___ Task material ___
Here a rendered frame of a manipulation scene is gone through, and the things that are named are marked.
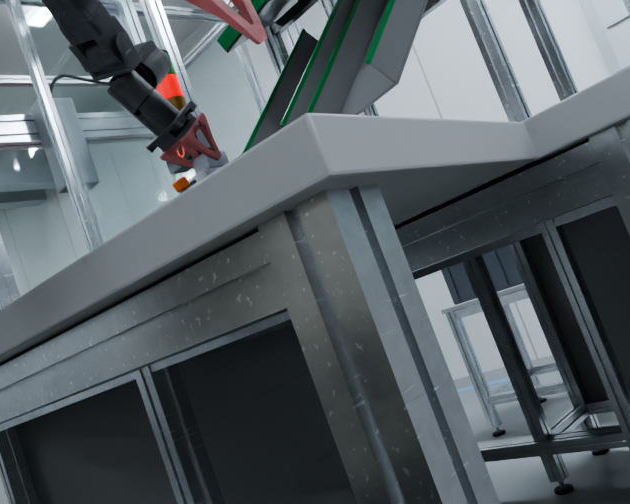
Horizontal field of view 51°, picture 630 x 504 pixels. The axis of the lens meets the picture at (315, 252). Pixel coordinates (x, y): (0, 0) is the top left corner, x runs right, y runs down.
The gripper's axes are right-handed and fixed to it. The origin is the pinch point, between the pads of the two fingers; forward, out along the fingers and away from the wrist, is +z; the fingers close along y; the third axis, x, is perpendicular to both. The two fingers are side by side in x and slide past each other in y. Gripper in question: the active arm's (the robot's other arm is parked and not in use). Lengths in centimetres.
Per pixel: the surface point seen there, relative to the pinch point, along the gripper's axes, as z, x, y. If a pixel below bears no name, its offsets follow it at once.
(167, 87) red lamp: -11.8, -22.7, 16.5
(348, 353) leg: -4, 62, -64
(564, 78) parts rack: 23, -6, -54
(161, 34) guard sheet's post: -19.5, -33.2, 16.6
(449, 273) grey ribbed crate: 140, -126, 85
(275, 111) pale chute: -0.6, 3.6, -21.7
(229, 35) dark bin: -12.5, 0.5, -23.1
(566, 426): 154, -44, 28
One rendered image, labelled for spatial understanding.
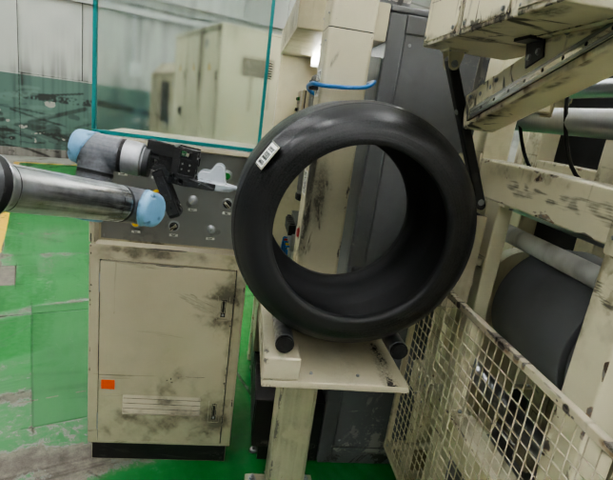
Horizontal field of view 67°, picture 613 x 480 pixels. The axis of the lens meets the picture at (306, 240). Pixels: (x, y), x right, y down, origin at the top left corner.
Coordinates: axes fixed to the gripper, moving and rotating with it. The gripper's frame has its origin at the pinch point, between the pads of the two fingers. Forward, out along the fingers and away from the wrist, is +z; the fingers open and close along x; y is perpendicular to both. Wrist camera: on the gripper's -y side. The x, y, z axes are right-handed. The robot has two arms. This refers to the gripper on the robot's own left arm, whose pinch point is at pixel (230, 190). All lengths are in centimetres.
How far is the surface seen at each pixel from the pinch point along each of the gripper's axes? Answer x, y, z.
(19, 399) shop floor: 88, -133, -73
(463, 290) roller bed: 19, -18, 76
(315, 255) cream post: 25.7, -18.7, 29.1
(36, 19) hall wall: 808, 64, -382
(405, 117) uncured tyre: -9.2, 25.5, 32.6
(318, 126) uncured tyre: -10.6, 19.2, 14.6
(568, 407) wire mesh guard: -45, -16, 64
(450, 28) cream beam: 5, 48, 41
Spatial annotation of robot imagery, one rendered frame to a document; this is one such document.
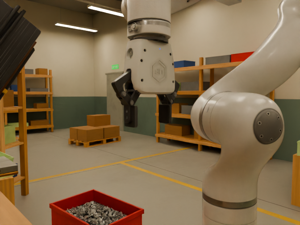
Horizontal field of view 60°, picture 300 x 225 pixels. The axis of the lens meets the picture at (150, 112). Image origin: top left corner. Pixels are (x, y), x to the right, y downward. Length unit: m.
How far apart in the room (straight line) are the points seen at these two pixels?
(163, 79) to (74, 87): 10.37
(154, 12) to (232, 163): 0.32
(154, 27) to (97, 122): 7.03
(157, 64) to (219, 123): 0.17
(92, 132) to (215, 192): 6.37
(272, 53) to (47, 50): 10.14
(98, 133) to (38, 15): 5.40
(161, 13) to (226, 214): 0.42
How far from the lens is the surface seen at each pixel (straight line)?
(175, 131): 6.88
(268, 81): 0.64
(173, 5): 0.64
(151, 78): 0.48
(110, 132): 7.26
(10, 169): 0.92
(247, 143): 0.50
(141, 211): 1.04
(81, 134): 6.93
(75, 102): 10.85
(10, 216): 1.15
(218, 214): 0.61
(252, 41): 6.31
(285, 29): 0.67
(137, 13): 0.50
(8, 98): 3.75
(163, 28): 0.49
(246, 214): 0.61
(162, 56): 0.50
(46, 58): 10.50
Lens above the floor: 1.35
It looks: 4 degrees down
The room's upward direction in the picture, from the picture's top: straight up
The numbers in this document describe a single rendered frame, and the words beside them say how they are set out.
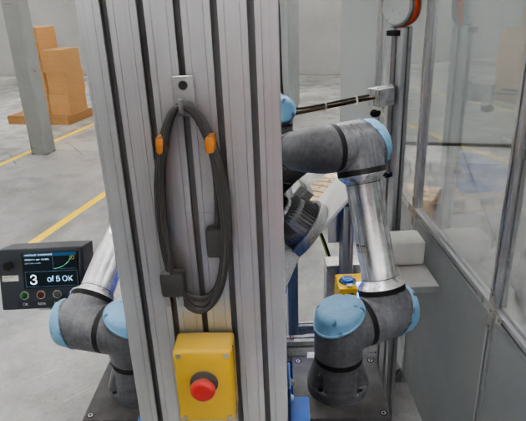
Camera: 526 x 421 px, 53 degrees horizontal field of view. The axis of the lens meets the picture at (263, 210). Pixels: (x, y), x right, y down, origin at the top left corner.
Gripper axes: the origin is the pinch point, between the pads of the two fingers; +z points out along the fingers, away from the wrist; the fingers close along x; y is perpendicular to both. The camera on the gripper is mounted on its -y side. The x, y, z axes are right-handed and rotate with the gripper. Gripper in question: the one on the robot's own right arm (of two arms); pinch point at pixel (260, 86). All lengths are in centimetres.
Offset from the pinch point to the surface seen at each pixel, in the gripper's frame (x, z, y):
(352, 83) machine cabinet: 221, 492, 82
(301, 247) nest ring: 12, -8, 61
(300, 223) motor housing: 13, -5, 52
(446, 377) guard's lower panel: 67, -27, 117
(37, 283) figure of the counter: -78, -31, 50
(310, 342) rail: 6, -41, 79
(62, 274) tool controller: -70, -32, 47
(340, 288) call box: 14, -45, 58
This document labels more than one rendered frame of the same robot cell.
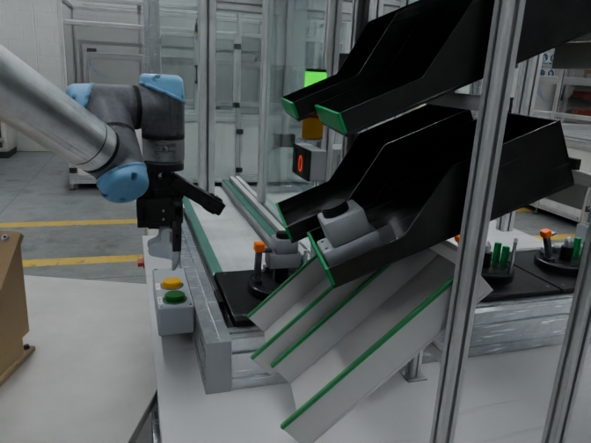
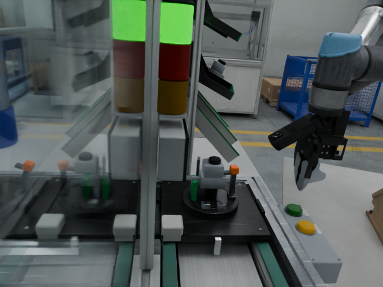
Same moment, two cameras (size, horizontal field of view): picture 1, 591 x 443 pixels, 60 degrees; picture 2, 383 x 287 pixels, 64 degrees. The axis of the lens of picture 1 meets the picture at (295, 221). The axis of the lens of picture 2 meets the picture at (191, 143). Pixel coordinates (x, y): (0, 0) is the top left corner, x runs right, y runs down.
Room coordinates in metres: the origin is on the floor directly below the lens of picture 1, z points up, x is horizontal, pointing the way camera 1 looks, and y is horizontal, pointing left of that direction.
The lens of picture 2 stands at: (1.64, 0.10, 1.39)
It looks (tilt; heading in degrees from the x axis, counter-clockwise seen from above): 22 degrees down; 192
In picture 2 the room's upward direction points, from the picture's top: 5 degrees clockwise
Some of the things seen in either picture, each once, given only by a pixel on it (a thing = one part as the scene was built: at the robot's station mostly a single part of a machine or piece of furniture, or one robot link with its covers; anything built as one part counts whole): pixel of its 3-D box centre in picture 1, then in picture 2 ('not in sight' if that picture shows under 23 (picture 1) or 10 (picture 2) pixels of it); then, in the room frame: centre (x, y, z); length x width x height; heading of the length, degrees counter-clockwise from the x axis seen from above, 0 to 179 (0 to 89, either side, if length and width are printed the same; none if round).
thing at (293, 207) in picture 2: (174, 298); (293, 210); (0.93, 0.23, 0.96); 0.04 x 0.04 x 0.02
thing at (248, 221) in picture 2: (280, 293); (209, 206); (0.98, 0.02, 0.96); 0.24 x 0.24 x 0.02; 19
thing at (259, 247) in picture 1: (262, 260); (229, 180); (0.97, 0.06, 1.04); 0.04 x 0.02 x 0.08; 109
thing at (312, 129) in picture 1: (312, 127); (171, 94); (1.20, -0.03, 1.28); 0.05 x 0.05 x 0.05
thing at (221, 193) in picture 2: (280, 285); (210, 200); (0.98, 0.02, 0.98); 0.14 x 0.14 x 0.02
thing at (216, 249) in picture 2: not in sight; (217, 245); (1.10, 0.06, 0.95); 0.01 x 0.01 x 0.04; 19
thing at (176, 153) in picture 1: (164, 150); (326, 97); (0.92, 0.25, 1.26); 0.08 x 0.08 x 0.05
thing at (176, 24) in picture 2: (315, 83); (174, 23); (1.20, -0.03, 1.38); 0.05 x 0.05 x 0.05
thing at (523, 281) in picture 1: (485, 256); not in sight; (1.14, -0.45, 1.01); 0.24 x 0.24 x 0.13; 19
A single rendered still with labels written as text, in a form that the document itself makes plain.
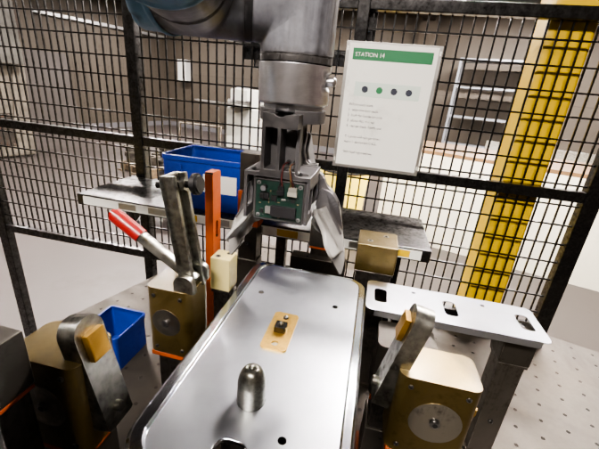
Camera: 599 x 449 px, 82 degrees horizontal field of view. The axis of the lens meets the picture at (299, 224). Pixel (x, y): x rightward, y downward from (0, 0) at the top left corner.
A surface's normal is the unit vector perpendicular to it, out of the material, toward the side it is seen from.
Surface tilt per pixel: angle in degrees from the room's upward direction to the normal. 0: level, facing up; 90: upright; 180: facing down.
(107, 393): 78
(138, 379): 0
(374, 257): 90
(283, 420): 0
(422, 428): 90
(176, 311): 90
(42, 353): 0
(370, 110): 90
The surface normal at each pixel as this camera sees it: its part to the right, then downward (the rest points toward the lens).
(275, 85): -0.43, 0.31
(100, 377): 0.97, -0.04
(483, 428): -0.22, 0.34
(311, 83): 0.42, 0.37
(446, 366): 0.08, -0.93
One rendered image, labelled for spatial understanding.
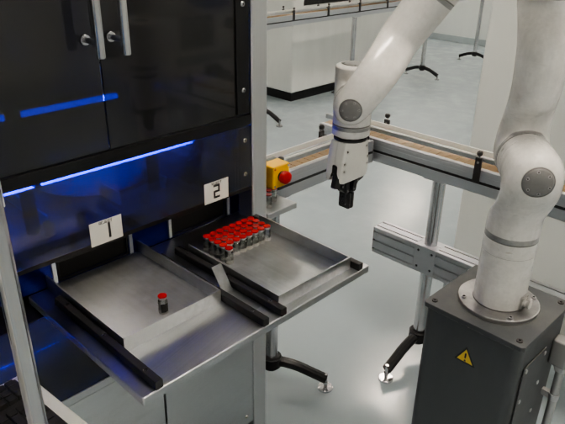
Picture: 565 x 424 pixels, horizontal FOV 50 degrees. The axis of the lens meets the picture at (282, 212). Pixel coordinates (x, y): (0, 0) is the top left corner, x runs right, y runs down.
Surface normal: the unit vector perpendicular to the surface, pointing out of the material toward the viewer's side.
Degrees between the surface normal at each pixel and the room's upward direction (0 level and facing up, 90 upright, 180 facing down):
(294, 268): 0
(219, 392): 90
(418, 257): 90
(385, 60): 56
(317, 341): 0
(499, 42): 90
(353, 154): 90
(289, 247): 0
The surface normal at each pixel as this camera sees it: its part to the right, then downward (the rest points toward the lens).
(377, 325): 0.01, -0.90
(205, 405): 0.72, 0.31
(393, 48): 0.31, -0.21
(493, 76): -0.70, 0.30
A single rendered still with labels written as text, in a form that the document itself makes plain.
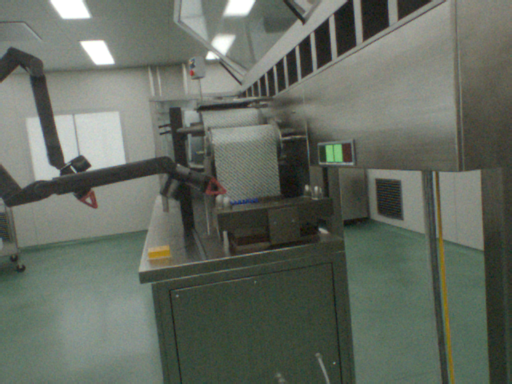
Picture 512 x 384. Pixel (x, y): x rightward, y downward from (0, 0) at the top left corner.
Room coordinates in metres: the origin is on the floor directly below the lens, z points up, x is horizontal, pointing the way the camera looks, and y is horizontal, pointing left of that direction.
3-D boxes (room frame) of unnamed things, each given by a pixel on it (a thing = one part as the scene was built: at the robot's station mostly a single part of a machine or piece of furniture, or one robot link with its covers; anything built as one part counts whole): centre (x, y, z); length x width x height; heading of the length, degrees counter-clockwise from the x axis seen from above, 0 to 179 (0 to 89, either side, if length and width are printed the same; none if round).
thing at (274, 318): (2.43, 0.31, 0.43); 2.52 x 0.64 x 0.86; 12
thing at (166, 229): (2.43, 0.32, 0.88); 2.52 x 0.66 x 0.04; 12
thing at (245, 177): (1.47, 0.02, 1.11); 0.23 x 0.01 x 0.18; 102
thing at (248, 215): (1.36, -0.04, 1.00); 0.40 x 0.16 x 0.06; 102
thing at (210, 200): (1.53, 0.20, 1.05); 0.06 x 0.05 x 0.31; 102
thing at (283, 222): (1.28, -0.08, 0.96); 0.10 x 0.03 x 0.11; 102
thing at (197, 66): (2.05, 0.24, 1.66); 0.07 x 0.07 x 0.10; 36
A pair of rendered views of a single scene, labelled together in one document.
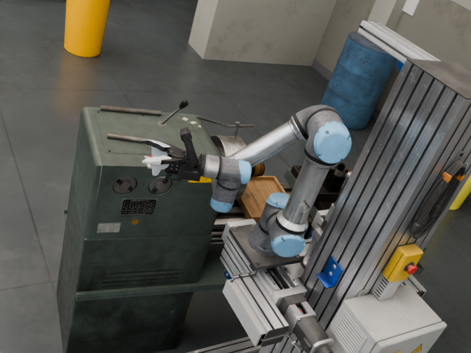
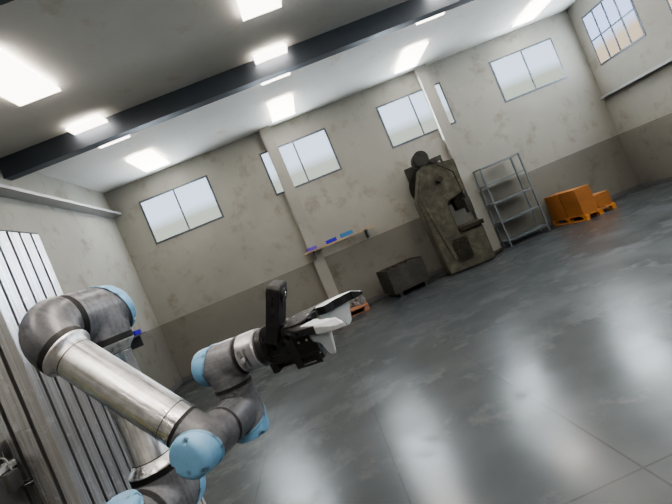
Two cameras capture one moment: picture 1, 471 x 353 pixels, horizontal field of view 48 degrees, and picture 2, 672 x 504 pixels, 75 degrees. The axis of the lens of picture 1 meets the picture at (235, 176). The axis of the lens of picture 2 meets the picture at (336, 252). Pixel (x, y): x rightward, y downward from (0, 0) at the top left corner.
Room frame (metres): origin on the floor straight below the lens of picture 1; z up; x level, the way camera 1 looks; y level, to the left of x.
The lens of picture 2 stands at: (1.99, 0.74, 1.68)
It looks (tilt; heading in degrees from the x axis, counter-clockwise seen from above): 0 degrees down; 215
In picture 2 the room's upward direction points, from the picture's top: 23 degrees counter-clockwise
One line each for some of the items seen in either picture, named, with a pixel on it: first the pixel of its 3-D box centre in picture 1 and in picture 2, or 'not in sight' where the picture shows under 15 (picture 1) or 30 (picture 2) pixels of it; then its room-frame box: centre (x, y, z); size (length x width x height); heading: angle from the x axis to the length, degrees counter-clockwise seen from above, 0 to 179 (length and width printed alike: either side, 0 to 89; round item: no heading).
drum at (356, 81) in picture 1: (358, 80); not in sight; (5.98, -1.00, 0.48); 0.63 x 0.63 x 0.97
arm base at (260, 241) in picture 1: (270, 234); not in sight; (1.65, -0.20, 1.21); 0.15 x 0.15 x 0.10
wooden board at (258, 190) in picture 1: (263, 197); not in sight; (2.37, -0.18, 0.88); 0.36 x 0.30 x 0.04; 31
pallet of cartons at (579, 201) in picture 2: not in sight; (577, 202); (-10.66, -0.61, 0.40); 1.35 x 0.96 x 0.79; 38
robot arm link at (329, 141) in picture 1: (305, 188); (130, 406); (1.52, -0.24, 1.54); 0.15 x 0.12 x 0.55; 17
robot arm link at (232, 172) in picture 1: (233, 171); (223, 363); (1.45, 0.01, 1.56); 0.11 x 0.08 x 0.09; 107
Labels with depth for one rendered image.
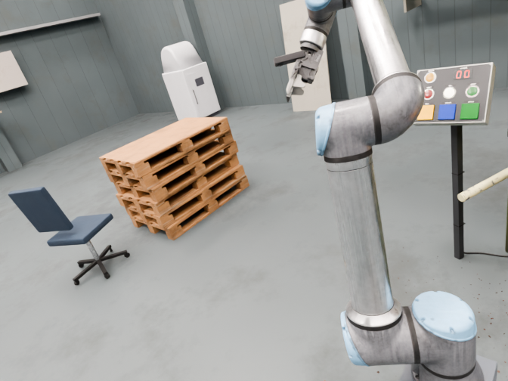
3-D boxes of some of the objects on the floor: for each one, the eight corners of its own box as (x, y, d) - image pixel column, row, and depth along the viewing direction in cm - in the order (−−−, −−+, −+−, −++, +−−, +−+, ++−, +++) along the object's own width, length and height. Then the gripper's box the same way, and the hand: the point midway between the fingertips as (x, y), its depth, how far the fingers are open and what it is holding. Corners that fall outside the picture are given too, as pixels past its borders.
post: (459, 260, 228) (456, 91, 182) (453, 257, 231) (449, 90, 186) (464, 257, 229) (462, 88, 184) (458, 254, 232) (455, 88, 187)
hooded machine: (223, 112, 795) (200, 36, 728) (200, 123, 751) (174, 44, 685) (199, 113, 846) (177, 42, 780) (178, 124, 803) (151, 51, 736)
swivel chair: (109, 246, 368) (66, 163, 329) (139, 255, 336) (95, 165, 297) (60, 280, 332) (4, 193, 293) (88, 295, 300) (31, 198, 261)
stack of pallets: (206, 178, 466) (184, 116, 431) (251, 185, 411) (230, 115, 376) (128, 227, 397) (95, 158, 361) (169, 243, 341) (135, 163, 306)
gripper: (326, 42, 121) (305, 99, 123) (320, 60, 141) (302, 108, 143) (302, 34, 122) (281, 91, 124) (300, 53, 141) (282, 101, 143)
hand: (285, 98), depth 133 cm, fingers open, 14 cm apart
___
## Exercise description
From the material given, work out how many lines hold the string "uncured"; state that number and nothing further.

## Answer box
2